The Province and Ministry Co-sponsored Collaborative Innovation Center for Medical Epigenetics, National Clinical Research Center for Cancer, Tianjin Medical University Cancer Institute and Hospital, Tianjin Medical University, Tianjin 300070, China.
Department of Pharmacology, Tianjin Key Laboratory of Inflammation Biology, School of Basic Medical Sciences, Tianjin Medical University, Tianjin 300070, China.
Genome Res. 2020 Dec;30(12):1789-1801. doi: 10.1101/gr.267997.120. Epub 2020 Oct 15.

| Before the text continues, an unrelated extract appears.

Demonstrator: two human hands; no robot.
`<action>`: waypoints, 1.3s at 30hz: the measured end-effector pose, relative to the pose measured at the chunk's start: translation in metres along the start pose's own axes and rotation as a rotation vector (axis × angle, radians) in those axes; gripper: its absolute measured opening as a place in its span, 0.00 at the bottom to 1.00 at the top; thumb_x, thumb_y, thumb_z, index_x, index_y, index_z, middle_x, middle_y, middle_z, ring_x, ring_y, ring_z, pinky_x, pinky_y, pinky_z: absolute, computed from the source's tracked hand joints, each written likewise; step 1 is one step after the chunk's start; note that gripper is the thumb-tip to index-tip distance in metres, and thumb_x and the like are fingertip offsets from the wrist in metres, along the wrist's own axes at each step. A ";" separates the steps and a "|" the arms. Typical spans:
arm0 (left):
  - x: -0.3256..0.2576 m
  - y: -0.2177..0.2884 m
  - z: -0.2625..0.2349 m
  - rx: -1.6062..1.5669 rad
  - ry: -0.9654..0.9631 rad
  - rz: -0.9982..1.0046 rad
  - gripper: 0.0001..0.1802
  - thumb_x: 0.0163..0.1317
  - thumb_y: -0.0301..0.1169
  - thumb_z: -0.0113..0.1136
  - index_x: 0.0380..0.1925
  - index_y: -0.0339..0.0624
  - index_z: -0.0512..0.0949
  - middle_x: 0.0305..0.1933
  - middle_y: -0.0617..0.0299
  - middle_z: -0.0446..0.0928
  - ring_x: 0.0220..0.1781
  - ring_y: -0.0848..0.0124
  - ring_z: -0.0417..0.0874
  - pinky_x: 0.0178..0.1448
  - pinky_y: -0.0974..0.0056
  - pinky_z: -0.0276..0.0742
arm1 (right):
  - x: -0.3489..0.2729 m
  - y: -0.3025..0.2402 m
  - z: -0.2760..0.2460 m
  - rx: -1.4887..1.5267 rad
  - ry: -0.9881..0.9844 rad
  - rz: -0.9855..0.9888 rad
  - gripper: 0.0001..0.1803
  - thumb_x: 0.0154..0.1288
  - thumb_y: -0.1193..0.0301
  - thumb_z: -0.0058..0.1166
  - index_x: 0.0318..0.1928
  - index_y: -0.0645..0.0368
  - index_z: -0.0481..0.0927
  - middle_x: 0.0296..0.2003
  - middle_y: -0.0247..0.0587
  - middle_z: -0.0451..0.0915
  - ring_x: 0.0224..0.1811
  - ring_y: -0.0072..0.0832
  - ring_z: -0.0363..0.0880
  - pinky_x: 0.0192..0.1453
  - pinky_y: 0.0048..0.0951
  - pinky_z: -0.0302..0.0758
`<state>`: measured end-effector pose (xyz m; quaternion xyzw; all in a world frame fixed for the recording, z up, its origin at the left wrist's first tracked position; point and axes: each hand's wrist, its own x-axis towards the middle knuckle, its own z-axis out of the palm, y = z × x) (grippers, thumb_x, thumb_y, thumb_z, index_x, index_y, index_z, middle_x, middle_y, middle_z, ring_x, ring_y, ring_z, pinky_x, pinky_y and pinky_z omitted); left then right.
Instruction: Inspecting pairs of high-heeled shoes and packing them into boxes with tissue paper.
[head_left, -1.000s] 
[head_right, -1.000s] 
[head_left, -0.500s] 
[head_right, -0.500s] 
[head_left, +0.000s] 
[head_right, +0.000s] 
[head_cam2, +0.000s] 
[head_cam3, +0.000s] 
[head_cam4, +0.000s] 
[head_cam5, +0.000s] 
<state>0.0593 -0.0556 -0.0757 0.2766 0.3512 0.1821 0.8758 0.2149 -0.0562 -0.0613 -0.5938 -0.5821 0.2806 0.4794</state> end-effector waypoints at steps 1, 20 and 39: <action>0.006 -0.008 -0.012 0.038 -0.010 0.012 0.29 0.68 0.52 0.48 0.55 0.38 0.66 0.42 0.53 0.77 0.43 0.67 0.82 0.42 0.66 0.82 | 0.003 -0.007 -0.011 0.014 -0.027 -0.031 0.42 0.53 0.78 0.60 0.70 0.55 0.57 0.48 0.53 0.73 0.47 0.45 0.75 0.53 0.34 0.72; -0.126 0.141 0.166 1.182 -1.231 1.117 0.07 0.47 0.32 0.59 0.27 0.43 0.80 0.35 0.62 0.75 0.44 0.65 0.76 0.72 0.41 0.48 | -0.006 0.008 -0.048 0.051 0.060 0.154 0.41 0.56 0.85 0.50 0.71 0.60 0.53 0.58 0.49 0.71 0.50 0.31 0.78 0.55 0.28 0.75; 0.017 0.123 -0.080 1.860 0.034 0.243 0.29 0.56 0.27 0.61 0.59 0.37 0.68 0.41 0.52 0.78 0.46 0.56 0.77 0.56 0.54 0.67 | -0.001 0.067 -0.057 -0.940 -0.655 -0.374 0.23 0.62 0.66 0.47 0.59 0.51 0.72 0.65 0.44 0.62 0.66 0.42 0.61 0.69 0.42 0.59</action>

The advances of large-scale genomics studies have enabled compilation of cell type-specific, genome-wide DNA functional elements at high resolution. With the growing volume of functional annotation data and sequencing variants, existing variant annotation algorithms lack the efficiency and scalability to process big genomic data, particularly when annotating whole-genome sequencing variants against a huge database with billions of genomic features. Here, we develop VarNote to rapidly annotate genome-scale variants in large and complex functional annotation resources. Equipped with a novel index system and a parallel random-sweep searching algorithm, VarNote shows substantial performance improvements (two to three orders of magnitude) over existing algorithms at different scales. It supports both region-based and allele-specific annotations and introduces advanced functions for the flexible extraction of annotations. By integrating massive base-wise and context-dependent annotations in the VarNote framework, we introduce three efficient and accurate pipelines to prioritize the causal regulatory variants for common diseases, Mendelian disorders, and cancers.
大规模基因组学研究的进展使得能够以高分辨率编译细胞类型特异性的全基因组 DNA 功能元件。随着功能注释数据和测序变体数量的不断增加,现有的变体注释算法在处理大型基因组数据时效率和可扩展性不足,特别是在针对具有数十亿个基因组特征的庞大数据库注释全基因组测序变体时。在这里,我们开发了 VarNote 来快速注释大型复杂功能注释资源中的基因组规模变体。VarNote 配备了新颖的索引系统和并行随机扫描搜索算法,在不同规模上相对于现有算法具有显著的性能提升(两个到三个数量级)。它支持基于区域和等位基因特异性的注释,并引入了用于灵活提取注释的高级功能。通过在 VarNote 框架中集成大量基于碱基和上下文相关的注释,我们引入了三种高效准确的管道,用于为常见疾病、孟德尔疾病和癌症优先排序因果调控变体。